Women and elections

Security concerns or distance from polling stations cannot be used as excuses for not having women cast their votes.

Editorial April 26, 2013
A file photo of a female voter taking part in by-elections in Rawalpindi. PHOTO: ONLINE

Along with the youth factor and the effect of militant violence, one of the unpredictables in the upcoming elections are the women voters. A recent report in this newspaper has noted that in the 2008 elections, not a single woman cast her vote in 31 polling stations in Punjab. This time, many hope that things will be different. The National Commission on the Status of Women has held a series of meetings with regards to women’s suffrage in the upcoming elections, and has asked the Election Commission of Pakistan (ECP) to ensure adequate security for women in areas where they may be especially threatened. The commission has stressed that women should be made to feel secure in both, going out of their houses to vote, as well as voting of their own accord.

Indeed, the winds of change seem to be buffeting the electoral landscape when it comes to women both voting and contesting in elections. Where at one point in time, it was felt that only women with a legacy of male heavyweight politicians as close relatives could contest in elections, now women who are relatively disadvantaged are taking things in their own hands and even contesting elections, despite the threats, in an indication of increased political awareness. In Tharparkar for instance, where it can be said that discrimination is quite pronounced along gender lines, a 32-year-old woman, Hajiano Lanjo, is standing up to contest against established politicians of the area.

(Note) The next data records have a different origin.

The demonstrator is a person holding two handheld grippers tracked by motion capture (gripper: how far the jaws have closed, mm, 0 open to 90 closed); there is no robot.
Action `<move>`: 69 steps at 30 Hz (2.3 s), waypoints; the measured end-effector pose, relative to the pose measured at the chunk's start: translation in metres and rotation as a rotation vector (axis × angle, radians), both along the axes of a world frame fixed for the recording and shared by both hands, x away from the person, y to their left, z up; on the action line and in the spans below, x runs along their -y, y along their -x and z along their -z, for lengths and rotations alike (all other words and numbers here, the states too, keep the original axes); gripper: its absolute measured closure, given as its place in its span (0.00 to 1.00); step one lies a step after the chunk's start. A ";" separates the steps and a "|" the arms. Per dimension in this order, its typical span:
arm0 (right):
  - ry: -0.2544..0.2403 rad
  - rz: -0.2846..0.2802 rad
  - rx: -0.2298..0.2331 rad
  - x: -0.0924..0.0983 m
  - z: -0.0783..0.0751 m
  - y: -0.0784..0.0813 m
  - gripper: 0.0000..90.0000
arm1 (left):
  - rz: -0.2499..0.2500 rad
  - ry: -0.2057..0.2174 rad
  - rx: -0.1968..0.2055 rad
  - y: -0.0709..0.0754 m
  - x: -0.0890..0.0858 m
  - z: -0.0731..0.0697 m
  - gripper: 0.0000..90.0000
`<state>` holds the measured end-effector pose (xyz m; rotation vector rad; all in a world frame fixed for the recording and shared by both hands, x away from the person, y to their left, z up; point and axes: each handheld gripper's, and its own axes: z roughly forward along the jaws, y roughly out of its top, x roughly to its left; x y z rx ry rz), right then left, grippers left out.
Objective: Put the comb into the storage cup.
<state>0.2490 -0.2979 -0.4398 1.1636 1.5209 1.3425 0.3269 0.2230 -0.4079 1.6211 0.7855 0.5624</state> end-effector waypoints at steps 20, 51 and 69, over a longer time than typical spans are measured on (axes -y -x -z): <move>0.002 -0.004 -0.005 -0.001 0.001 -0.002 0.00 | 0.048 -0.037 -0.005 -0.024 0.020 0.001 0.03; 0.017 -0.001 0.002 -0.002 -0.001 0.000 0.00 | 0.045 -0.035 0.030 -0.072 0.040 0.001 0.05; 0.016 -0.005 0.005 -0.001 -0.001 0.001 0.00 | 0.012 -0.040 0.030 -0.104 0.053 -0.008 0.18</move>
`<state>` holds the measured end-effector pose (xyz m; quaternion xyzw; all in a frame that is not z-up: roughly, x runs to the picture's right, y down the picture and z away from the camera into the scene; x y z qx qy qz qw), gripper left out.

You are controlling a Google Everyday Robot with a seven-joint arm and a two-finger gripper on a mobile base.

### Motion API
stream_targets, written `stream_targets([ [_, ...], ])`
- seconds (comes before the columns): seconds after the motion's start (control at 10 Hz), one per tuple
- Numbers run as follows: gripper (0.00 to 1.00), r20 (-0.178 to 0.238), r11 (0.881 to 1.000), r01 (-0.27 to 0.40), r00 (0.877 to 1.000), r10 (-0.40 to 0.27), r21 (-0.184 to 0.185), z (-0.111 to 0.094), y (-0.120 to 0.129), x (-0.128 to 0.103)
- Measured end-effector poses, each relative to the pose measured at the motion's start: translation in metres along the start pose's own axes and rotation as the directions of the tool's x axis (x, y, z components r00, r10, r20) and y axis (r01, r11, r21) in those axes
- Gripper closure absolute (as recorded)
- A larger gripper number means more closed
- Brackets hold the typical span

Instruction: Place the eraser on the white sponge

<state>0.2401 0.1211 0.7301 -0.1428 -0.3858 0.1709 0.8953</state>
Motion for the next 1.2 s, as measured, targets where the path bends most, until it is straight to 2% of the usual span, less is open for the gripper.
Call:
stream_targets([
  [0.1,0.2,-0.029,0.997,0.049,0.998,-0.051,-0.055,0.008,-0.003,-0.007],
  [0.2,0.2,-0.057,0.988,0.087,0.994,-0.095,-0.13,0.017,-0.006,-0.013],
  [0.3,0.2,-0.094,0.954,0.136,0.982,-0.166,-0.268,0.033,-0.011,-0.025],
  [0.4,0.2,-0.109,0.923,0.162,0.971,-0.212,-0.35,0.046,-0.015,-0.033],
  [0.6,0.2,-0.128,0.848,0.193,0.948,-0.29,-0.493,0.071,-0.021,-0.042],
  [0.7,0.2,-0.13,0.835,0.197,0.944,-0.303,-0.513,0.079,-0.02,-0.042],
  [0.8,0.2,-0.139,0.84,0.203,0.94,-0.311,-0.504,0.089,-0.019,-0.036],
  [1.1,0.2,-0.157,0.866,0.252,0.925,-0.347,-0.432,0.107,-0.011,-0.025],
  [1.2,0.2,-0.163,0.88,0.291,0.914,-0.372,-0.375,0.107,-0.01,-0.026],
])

Perhaps, one of the most prominent cases in this regard has been the case of Badam Zari, the first woman election candidate in the history of the tribal areas. This is all the more remarkable given the dismal literacy rate in the area — only three per cent of the women are literate — and the fact that tribal customs largely prevail in Bajaur society. More than how Badam Zari fares at the polls, the fact that she has actually decided to stand for elections is a step forward in itself.

Meanwhile, when it comes to women voters — the other side of the coin — several areas have reported an increase in the number of women voters who have registered. This may be due to a number of reasons, like more women getting computerised NICs made, which automatically registers them. An encouraging development in this regard is that women in Swat have insisted that they will not only vote in the upcoming elections but do so according to their own inclinations. This, if it happens, will not only be a huge step forward in terms of women empowerment in the area, but will also mean that the profile of voters from the area will be substantially different from that in the 2008 elections, when, in a typical patriarchal move, contestants from the area decided not to allow women to cast their votes.

In another step forward, voter lists show a remarkable increase of up to 236 per cent in the number of female registered voters in Khyber Agency. Whether or not these women come out and vote is a different matter altogether, as for many, there are social and cultural barriers — such as clerics in some areas considering women voting un-Islamic — that prevent them from doing so. Indeed, according to a report by the Free and Fair Election Network, there were up to 10 million missing female votes in Khyber-Pakhtunkhwa (K-P) during the previous election cycle. This time, the ECP has made a minimum of 10 per cent female voter turnout mandatory in K-P and the tribal areas, and one can only hope that this not only leads to greater genuine participation by women in the voting process, but is also a push factor in increasing political awareness among women. Security concerns, or even distance from polling stations, cannot be used as an excuse for not having women cast their votes. It will be impossible to call election results truly representative if, from a total of 180 million, 37 million of the registered voters — the women — do not vote.

Sixteen women won seats in the last elections and it remains to be seen whether the optimism and determination seen in these elections will translate into more seats and hence greater representation, this time round.

Published in The Express Tribune, April 27th, 2013.


Manoj Joshi India | 8 years ago | Reply

There is an apparent improvement in the social status of women in Pakistan that is both encouraging and strengthening to the growing democracy in the Islamic Republic. Although it may be too early to arrive at any conclusion nevertheless there is a ray of hope and the situation can and should be perceived with the desired optimism.

Shahrukh | 8 years ago | Reply

completely agree with you Mirza. three liberal and avowedly secular parties in three provinces cannot dare campaign without the threat of being bombed. the other two heavyweight contenders are cloaked in the taliban's garb. if this isn't pre-poll rigging, then I don't know what is! wake up Pakistan! corruption is not the biggest issue here!! it's the bigotry, hatred, religious zealotry and intolerance being promoted by the TTP and its ilk - and the people claiming to bring 'change' are their biggest apologists.